Ничего не изменилось.
Голик лежал, как и прежде.
Разве только…
Фёдор Иванович помотал головой.
Нет же… Не может быть…
Он обеими руками осторожно поднял веник, прижал его к груди, словно ребёнка и, пятясь, покинул комнату.
Ему казалось, что голик стал заметно тяжелей.
И он пытался уверить себя, что это ему просто чудится.
Как и хлебные крошки возле его ног.
Как и дорожка едва заметных следов, идущих от печи к половику.
«Померещилось», – проговаривал про себя Фёдор Иванович, выбегая на улицу. Ему не хватало воздуха, он пучил глаза и задыхался.
– Померещилось, – убеждал он потом Тамару и соседа Геннадия.
– Померещилось, – говорил он Жуку и дрожащей ладонью гладил пса по жесткому загривку.
* * *С мая месяца Жук находился на привязи. Фёдор Иванович сколотил ему конуру за крыльцом, набил в нее соломы, приделал сбоку консервную банку для воды; вдоль стены до самого забора протянул стальную проволоку. Металлическое кольцо с привязанным поводком легко по ней скользило, и у пса было куда больше свободы, чем у прочих цепных псов. Но Жук этого не понимал и не ценил. Первые несколько дней он ожесточённо рвался с привязи – должно быть, поводок и ошейник напоминали ему страшное время, проведённое в лесу. Потом пёс несколько присмирел. Но Фёдор Иванович чувствовал, что Жук стал относиться к нему с некоторой недоуменной обидой.

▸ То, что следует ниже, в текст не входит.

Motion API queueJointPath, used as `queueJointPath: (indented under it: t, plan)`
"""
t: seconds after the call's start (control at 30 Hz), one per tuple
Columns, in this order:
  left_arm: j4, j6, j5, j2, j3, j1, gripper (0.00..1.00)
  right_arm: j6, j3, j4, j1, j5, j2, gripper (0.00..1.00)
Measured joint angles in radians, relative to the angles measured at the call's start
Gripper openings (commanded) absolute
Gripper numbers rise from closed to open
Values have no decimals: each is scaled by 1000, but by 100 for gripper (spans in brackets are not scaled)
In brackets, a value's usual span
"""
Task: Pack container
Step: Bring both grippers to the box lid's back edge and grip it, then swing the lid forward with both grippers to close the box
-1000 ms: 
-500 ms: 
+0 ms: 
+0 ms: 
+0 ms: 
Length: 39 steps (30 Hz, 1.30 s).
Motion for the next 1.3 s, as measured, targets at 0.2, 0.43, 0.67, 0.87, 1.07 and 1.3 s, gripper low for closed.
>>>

Фёдор Иванович чувствовал свою вину, и потому рядом с конурой он из двух чурбаков и доски соорудил скамейку. Значительную часть времени он теперь проводил здесь. Сидел, обув подшитые резиной валенки, дымил пожеванной сигаркой, занимался корзинным делом и неспешно беседовал с кобелём:
– Через два дня Володька приедет, а у нас ничем ничего. Надо бы еще хоть пяток лукошек сделать – считай, лишних десять рублей, а то и пятнадцать… Дуешься, чай, всё еще? А ты не дуйся.